Surprised by ignorance

One of my coworkers was homeschooled and also in an unnamed church school (don’t want to piss off any dopers who may share the particular sect).

Almost every day I am monkey-slapped with a doozy of a gap in his education. The big ones that I’ll never forget were…

He believed that all nuclear weapons had been disarmed, except for a single bomb owned by the US. He was dumbfounded when I told him that not only do we have thousands, but the nuclear club also includes England, France, India, China, Pakistan, etc.

He had never heard of alcohol Prohibition in America. When told that there was a constitutional amendment that prohibited alcohol, and later re-amended, he said “You can’t revise the Constitution can you? That’s illegal!”

As much as public education has it’s problems, trusting homeschool parents to make the right choices is a dangerous slippery slope.

My coworker just yesterday was telling me about all the stuff her brother has been finding out on the Internet. Like about alien abductions, how the IRS isn’t really part of the government, how he bought these $10 and $20 US coins, etc. About viruses and all those weight loss pills- you get the point. Finally, I realize that she believes this crap too. So I gently said “You know, about 90% of what you read on the Internet is untrue and scams absolutely abound. You gotta be careful who you’re sending money too and what you believe.”

She looks me straight in the eye and says “Are you serious?”

And that, my friends, is the target audience for the breast enlargement pills, the get-rich-quick schemes, and the Nigerian money laundering fraud. People really ARE that clueless.

At the pharmacy the other day, I had to sign some sheet of paper regarding privacy protection. While doing so, I mentioned the clause of the Patriot Act that enables the feds to look at people’s library records, and got into a discussion of censorship with the pharmacist. I concluded by saying, “Just like Big Brother, huh?” She responded, “Yeah, that show really gets in people’s business!”

Eek–another literary allusion slips out of the public’s consciousness…

Growing up, my brother and I, from time to time, would play the joke on my sister where you put a hand, palm down on someone’s head and bring the fingers together repeatedly, then ask the unsuspecting “victim”, “Do you know what this is?”. Answer–“It is a brain sucker–and its starving!”

My sister never seemed to get very upset by this joke, but it is not exactly the most insulting joke ever so we never thought much of it… She told us about 2 years ago, at the age of 21, that she had just figured out that the joke meant she didn’t have a brain to be sucked.

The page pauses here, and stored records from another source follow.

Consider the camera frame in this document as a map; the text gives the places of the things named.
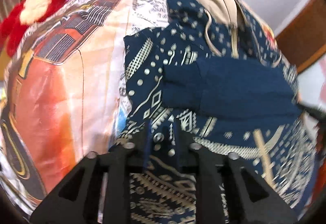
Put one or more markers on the navy patterned hooded garment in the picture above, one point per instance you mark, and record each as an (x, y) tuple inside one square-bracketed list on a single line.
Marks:
[(213, 73)]

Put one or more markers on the wooden door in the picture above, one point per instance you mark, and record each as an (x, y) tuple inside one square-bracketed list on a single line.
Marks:
[(303, 40)]

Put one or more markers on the newspaper print bed quilt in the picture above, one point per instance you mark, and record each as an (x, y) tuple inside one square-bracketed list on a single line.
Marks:
[(65, 92)]

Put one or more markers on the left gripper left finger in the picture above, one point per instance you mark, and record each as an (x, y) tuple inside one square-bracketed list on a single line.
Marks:
[(76, 199)]

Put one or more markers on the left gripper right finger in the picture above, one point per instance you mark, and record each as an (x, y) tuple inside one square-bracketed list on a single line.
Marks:
[(227, 191)]

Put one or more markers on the red plush toy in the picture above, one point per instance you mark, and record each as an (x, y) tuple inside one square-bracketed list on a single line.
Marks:
[(23, 15)]

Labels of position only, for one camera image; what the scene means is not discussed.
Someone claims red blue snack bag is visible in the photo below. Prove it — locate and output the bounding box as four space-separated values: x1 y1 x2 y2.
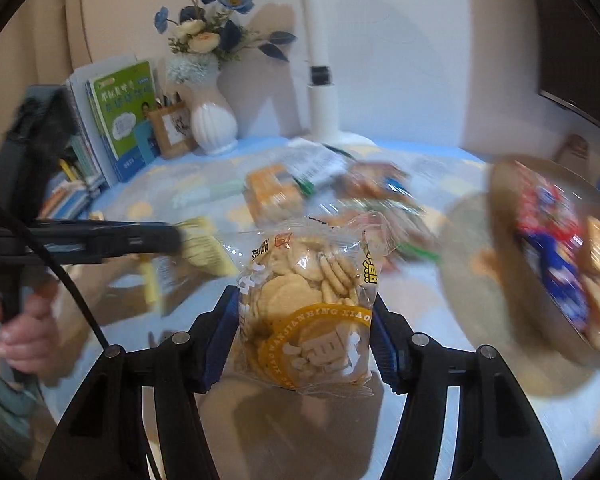
515 162 588 332

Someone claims green and blue textbook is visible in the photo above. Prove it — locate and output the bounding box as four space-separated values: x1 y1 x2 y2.
66 55 157 188

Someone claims yellow cake snack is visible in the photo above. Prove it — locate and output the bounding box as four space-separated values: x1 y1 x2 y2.
138 217 237 315

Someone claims brown snack pack blue label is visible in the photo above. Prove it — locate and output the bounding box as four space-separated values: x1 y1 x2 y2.
338 162 415 205

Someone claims blue and cream flower bouquet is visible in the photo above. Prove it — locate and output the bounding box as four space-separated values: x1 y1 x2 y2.
154 0 297 84

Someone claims red rice cracker pack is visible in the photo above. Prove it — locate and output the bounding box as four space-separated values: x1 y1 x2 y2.
318 209 400 274

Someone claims pale green flat snack packet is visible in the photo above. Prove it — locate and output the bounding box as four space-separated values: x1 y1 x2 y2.
171 179 245 209

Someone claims amber glass snack bowl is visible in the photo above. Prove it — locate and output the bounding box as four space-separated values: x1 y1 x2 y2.
488 156 600 368

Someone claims person's left hand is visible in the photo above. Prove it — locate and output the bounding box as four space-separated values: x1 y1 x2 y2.
0 276 59 375

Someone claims orange bread snack pack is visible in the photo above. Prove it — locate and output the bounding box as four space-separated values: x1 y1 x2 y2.
244 164 304 226

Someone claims white desk lamp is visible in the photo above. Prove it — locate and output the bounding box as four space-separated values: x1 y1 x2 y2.
300 0 374 148

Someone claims round biscuits clear bag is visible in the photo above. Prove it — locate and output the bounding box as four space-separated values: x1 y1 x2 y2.
237 219 378 396

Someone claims small blue card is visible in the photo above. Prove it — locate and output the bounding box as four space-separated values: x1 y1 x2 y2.
133 119 160 166

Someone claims wooden pen holder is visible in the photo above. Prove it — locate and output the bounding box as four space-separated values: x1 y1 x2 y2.
148 102 198 159

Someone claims stack of books at left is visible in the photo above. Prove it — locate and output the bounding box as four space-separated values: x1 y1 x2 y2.
38 134 107 220

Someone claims brown bar green wrapper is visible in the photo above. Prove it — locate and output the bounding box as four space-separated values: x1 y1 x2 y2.
365 200 440 262

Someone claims small brown figurine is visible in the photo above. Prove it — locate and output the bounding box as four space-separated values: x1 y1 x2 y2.
554 134 590 166

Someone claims white ribbed ceramic vase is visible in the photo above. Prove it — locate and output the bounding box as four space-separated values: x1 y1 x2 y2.
184 72 238 156

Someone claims green white label snack pack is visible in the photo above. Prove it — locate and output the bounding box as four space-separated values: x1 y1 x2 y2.
283 139 354 188

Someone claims black cable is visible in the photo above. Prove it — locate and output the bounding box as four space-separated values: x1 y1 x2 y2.
0 198 164 480

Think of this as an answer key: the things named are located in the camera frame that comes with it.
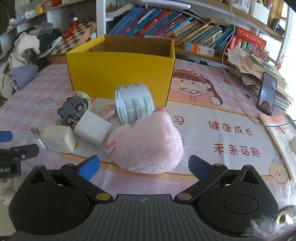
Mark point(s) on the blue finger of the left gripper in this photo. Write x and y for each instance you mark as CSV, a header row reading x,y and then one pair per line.
x,y
6,136

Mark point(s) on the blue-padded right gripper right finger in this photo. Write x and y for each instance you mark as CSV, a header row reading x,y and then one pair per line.
x,y
207,175

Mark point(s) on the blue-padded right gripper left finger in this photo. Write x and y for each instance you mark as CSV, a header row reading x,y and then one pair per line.
x,y
78,176

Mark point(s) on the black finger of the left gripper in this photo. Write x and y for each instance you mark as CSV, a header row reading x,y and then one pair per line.
x,y
21,152

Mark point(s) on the white power adapter cube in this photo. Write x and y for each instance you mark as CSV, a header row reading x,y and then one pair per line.
x,y
92,128

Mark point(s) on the grey toy car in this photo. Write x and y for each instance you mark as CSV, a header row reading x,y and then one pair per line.
x,y
73,109

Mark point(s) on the pink plush toy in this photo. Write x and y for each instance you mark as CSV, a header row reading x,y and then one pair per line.
x,y
153,145

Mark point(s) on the pink eraser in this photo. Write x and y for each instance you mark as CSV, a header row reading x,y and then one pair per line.
x,y
108,112

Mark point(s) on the clear packing tape roll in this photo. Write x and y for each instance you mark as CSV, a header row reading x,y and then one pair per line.
x,y
132,102

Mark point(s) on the white plug charger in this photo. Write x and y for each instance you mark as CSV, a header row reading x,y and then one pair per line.
x,y
37,137

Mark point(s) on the pink cartoon table mat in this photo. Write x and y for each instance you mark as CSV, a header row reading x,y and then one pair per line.
x,y
215,135

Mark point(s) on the orange workbook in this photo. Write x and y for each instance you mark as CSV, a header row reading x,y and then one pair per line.
x,y
283,137

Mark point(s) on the pile of clothes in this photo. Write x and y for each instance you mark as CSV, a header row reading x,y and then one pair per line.
x,y
23,57

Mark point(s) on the black smartphone standing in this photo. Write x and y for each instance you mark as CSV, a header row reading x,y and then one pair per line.
x,y
267,94

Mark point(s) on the yellow cardboard box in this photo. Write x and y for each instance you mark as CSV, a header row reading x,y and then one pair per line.
x,y
99,66

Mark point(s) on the pile of papers and books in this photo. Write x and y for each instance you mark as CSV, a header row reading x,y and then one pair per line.
x,y
252,69

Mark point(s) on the orange white small box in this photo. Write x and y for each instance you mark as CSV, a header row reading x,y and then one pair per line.
x,y
198,49

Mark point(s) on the wooden chessboard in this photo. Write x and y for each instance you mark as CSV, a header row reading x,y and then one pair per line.
x,y
81,34

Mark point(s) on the white shelf unit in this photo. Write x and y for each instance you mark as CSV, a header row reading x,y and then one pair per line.
x,y
66,16

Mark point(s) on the red dictionary book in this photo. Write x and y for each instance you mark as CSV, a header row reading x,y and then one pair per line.
x,y
250,37

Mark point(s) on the row of leaning books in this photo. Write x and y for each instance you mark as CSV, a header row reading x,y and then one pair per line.
x,y
179,26

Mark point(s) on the white storage bin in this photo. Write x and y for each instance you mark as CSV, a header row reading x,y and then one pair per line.
x,y
259,12

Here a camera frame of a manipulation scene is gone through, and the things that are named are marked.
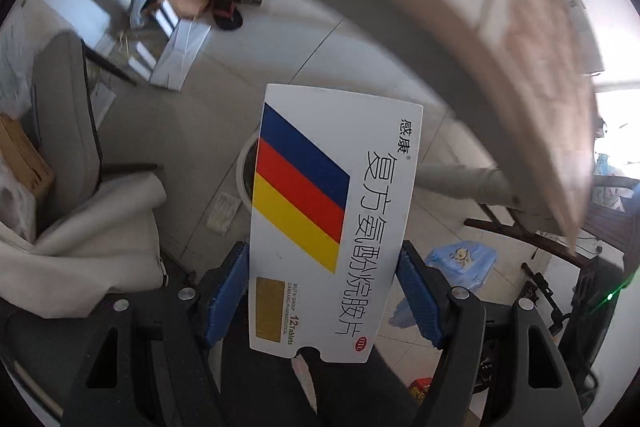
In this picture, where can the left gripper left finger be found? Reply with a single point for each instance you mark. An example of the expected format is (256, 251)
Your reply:
(151, 349)

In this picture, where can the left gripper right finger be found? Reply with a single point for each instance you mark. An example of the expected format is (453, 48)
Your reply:
(529, 384)

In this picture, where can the white box tricolour stripes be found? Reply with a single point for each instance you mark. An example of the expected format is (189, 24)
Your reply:
(332, 190)

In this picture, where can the white round trash bin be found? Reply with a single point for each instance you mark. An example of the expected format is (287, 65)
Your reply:
(245, 171)

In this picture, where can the blue cartoon plastic bag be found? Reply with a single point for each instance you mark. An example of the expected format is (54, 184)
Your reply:
(465, 264)

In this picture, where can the black fleece trouser legs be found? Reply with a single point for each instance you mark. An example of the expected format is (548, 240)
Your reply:
(263, 390)

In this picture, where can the cream rolled cloth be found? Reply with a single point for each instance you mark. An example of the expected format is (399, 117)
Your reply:
(109, 245)

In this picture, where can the white table leg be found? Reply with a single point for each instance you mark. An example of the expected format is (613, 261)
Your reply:
(486, 186)

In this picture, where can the brown cardboard box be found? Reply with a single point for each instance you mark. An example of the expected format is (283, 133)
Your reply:
(28, 167)

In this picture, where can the grey cushioned chair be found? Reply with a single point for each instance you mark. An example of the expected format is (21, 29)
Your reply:
(67, 133)

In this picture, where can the checkered table mat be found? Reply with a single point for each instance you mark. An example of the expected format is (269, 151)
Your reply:
(546, 101)

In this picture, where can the black red sandal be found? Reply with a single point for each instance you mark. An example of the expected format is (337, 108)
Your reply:
(226, 15)

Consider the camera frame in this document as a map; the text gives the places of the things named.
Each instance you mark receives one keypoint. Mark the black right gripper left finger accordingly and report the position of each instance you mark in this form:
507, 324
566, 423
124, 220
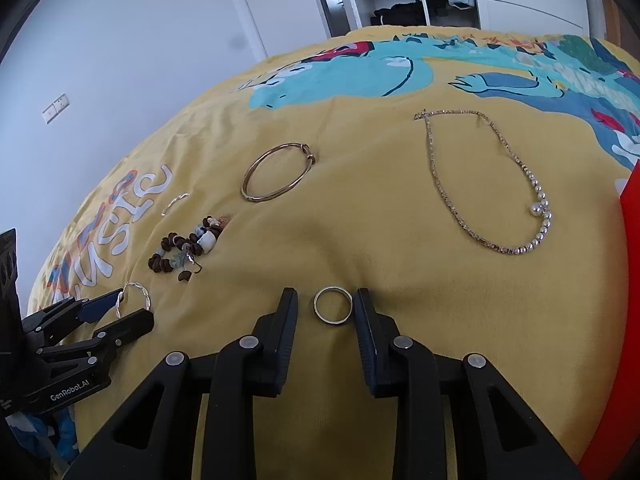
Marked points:
152, 434

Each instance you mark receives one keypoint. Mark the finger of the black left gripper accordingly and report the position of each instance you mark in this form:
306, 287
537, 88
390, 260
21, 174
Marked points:
54, 323
105, 340

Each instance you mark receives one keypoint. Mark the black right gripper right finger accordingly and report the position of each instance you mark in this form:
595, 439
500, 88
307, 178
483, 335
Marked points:
496, 434

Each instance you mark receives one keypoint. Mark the thin gold bangle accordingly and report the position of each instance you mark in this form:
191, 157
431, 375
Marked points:
277, 171

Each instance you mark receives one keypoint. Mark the red white jewelry box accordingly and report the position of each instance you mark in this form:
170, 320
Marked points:
613, 451

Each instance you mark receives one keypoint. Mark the white bedroom door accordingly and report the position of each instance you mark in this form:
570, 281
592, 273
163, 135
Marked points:
287, 25

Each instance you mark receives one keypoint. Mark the yellow dinosaur print bedspread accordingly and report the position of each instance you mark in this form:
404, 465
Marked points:
466, 178

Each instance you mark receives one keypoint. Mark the folded black clothes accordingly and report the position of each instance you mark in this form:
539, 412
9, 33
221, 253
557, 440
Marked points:
407, 14

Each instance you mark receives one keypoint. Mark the brown wooden headboard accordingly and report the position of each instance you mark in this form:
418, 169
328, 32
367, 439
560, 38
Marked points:
618, 30

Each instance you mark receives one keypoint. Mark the white wall switch plate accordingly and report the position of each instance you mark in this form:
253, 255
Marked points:
55, 108

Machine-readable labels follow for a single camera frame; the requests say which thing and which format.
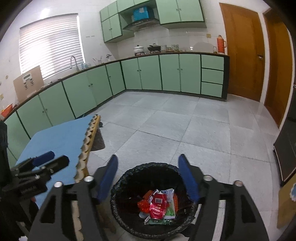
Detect red crinkled plastic wrapper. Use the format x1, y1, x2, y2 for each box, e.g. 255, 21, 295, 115
137, 190, 152, 214

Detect white tissue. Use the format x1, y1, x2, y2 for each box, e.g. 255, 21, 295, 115
161, 188, 175, 203

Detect orange thermos flask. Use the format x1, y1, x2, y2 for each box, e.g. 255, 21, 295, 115
217, 35, 227, 54

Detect green upper kitchen cabinets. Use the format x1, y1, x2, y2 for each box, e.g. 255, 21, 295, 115
100, 0, 206, 43

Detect range hood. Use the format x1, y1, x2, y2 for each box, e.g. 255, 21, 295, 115
123, 19, 160, 32

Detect blue box on hood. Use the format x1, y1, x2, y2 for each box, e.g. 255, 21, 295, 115
133, 6, 151, 21

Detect white window blinds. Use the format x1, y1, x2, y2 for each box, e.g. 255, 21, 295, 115
19, 13, 85, 79

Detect black wok pan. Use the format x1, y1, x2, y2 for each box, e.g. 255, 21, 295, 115
147, 44, 161, 54

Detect green kitchen cabinets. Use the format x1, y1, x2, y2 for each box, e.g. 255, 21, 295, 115
4, 52, 230, 166
100, 0, 206, 43

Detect green lower kitchen cabinets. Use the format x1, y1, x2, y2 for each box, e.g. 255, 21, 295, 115
4, 52, 230, 166

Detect crushed red soda can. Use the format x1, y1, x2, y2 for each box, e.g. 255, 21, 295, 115
149, 190, 168, 219

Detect black trash bin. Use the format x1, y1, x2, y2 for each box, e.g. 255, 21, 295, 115
110, 163, 197, 240

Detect orange foam fruit net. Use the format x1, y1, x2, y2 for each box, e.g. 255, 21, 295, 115
173, 194, 179, 213

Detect blue foam table mat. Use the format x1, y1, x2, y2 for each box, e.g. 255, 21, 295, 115
16, 114, 98, 209

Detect white cooking pot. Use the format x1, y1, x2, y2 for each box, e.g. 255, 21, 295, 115
133, 45, 145, 56

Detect green white paper packet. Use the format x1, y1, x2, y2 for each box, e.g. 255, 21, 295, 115
145, 200, 176, 225

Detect chrome sink faucet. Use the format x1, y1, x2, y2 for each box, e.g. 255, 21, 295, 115
70, 55, 80, 71

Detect brown cardboard box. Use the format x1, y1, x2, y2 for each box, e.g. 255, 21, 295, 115
13, 66, 44, 103

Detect orange plastic basin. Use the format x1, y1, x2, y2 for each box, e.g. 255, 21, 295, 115
1, 104, 13, 118

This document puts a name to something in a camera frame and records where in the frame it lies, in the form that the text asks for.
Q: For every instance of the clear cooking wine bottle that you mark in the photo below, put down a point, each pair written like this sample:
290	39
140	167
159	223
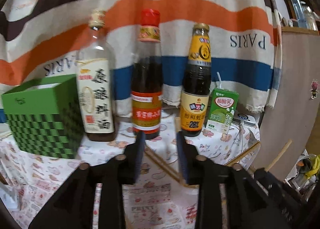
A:
94	74

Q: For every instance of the green milk carton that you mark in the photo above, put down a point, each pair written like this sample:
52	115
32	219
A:
222	108

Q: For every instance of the brown cabinet panel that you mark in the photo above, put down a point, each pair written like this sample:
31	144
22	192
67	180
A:
294	113

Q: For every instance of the wooden chopstick pair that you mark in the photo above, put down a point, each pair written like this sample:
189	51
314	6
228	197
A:
156	159

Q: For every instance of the green checkered box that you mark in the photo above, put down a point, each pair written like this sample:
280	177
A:
44	116

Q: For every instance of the blue plastic bottle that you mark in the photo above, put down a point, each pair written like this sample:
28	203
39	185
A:
299	13

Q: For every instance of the striped Paris cloth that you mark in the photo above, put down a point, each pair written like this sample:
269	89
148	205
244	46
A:
40	38

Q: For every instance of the red cap vinegar bottle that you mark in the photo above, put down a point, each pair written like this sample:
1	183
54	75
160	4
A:
147	77

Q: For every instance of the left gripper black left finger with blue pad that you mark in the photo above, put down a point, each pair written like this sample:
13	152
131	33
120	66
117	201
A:
72	205

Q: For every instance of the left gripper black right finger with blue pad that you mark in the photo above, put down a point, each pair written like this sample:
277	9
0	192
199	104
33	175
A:
230	197

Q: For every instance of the yellow label oyster sauce bottle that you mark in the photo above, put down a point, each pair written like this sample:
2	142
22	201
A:
196	82

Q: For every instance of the wooden chopsticks in cup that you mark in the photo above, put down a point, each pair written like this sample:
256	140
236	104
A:
252	148

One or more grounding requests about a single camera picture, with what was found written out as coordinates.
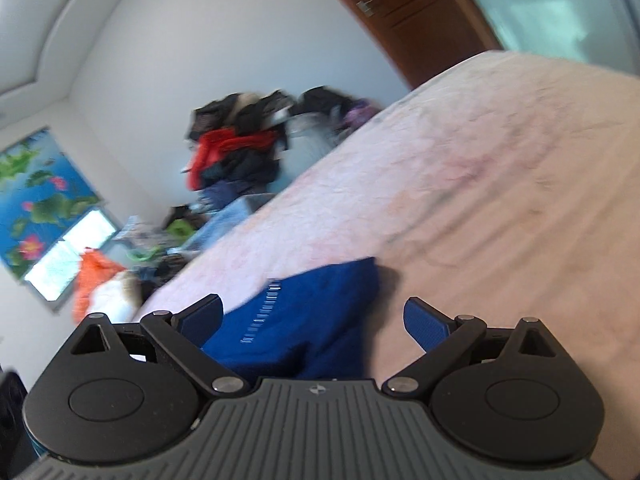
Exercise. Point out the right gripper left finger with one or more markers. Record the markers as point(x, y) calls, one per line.
point(181, 337)

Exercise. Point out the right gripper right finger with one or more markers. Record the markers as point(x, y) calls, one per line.
point(447, 344)

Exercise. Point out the blue embroidered sweater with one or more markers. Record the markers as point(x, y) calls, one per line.
point(309, 326)

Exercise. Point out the pile of dark clothes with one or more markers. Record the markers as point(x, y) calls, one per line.
point(247, 171)

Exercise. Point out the orange plastic bag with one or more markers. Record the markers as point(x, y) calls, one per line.
point(95, 269)

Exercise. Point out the light blue towel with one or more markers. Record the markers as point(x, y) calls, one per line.
point(225, 221)

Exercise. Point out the pink floral bed blanket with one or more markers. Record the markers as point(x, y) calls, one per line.
point(506, 187)

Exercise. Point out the red jacket on pile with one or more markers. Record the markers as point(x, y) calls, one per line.
point(215, 145)

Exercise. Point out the lotus print roller blind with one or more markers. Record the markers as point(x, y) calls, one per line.
point(43, 195)

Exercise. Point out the clear plastic bag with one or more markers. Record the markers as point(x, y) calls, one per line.
point(309, 137)

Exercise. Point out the brown wooden door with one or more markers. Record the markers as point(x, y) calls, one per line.
point(424, 38)

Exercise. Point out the frosted glass wardrobe door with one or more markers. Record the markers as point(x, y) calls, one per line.
point(598, 32)

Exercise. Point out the window with grey frame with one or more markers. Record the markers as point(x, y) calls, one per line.
point(52, 277)

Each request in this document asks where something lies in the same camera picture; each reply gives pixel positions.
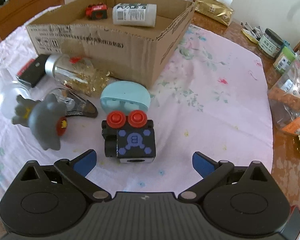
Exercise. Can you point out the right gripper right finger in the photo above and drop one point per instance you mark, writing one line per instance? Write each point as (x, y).
(213, 174)

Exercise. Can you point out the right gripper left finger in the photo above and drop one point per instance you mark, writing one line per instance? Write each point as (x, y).
(75, 172)

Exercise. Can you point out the grey shark plush toy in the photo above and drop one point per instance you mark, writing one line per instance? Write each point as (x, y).
(46, 119)

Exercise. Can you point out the black cube toy red buttons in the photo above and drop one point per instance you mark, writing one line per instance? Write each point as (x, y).
(129, 138)

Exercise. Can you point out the light blue oval case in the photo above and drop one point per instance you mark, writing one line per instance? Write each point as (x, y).
(125, 96)

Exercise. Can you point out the jar of gold pieces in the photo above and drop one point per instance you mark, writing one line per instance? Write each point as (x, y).
(77, 73)

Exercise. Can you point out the clear plastic jar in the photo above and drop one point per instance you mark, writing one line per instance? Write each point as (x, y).
(8, 97)

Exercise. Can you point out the black square box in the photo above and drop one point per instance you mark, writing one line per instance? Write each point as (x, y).
(35, 72)

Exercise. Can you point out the red pen refill box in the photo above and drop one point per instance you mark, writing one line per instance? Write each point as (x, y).
(24, 68)

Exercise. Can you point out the red black toy truck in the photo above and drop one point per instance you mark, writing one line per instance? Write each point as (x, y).
(96, 11)

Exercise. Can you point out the green white cotton swab box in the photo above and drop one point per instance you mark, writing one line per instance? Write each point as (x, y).
(135, 14)

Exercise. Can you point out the round tin lid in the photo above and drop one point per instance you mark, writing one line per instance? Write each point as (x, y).
(75, 104)

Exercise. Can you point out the pink floral tablecloth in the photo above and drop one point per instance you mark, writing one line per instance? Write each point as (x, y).
(211, 97)

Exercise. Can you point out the large clear snack jar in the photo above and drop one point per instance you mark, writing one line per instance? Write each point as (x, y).
(284, 100)

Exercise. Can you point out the green lid small bottle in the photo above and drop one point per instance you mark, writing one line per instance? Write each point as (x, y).
(284, 60)

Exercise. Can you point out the black lid glass jar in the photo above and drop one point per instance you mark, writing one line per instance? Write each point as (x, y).
(270, 43)

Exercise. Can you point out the cardboard box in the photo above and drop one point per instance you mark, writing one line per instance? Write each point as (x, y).
(130, 53)

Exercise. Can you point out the gold tissue pack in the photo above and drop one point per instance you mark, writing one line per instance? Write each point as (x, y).
(218, 10)

I know it is a kid’s joke, but my family still gets a kick out of it when someone brings it up.

And I’m sure there were many people cowering in terror at the threat of [dihydrogen monoxide.

Someone else mentioned the same scenario, but a college friend sent a roommate out to get lettuce… he came back with a head of cabbage, and seriously didn’t think anything of not knowing the difference.

A few years ago, I was sitting on the porch of my trailer, eating a mango, when the guy I was renting from came up and asked what it was. “A mango.” “A what?” I just sliced off a piece and handed it to him. “Hmm, that’s not bad,” he said, “what’s it called again?” This is in a town with a large seasonal Mexican population; the grocery stores sell piles of mangos in summer.

When moving to New Mexico, I did get the “can you take your cats? Do you have a passport?” questions.

I was working at a pet store, and training a new employee (about 30ish) on cleaning the aquariums. She had no concept of how or why a siphon worked.

I just read today that one of the Democratic presidential candidates has scrapped a planned series of ads criticizing Bush’s economic policies by comparing Bush to Herbert Hoover. Apparently, focus groups found that the ads weren’t working because a substantial number of viewers didn’t know who Hoover was or associate him with the Great Depression.

I believe the New York Times made a similar error when space rockets were first being mooted, but they printed a retraction and an apology on the occasion of the first Moon landing.

On a related note, I had a primary school teacher who explained that Moon astronauts wore heavy boots because there was no gravity on the Moon. And on a less related note, my primary school headmaster once explained how all the different colours in the rainbow were made up of a combination of red, blue and green light. (A slight and pardonable misunderstanding of how primary colours work.)

I had to bite my tongue when a colleague expressed surprise that the moon glowed because it reflected sunlight. She thought it shone in the same way the sun did.

I just managed to stop myself from commenting on NASA’s revolutionary factor six trillion sun-block, issued to Neil, Buzz and the others.

Just thought of another one–in a religion class I was taking, we were discussing various rites of passage and someone referred to puberty as “the time when women become able to have babies”. A guy in the class piped up “They can have babies when they’re that young?”

Turned out he had NO CLUE that the onset of menstruation meant that a woman could become pregnant–he was completely shocked.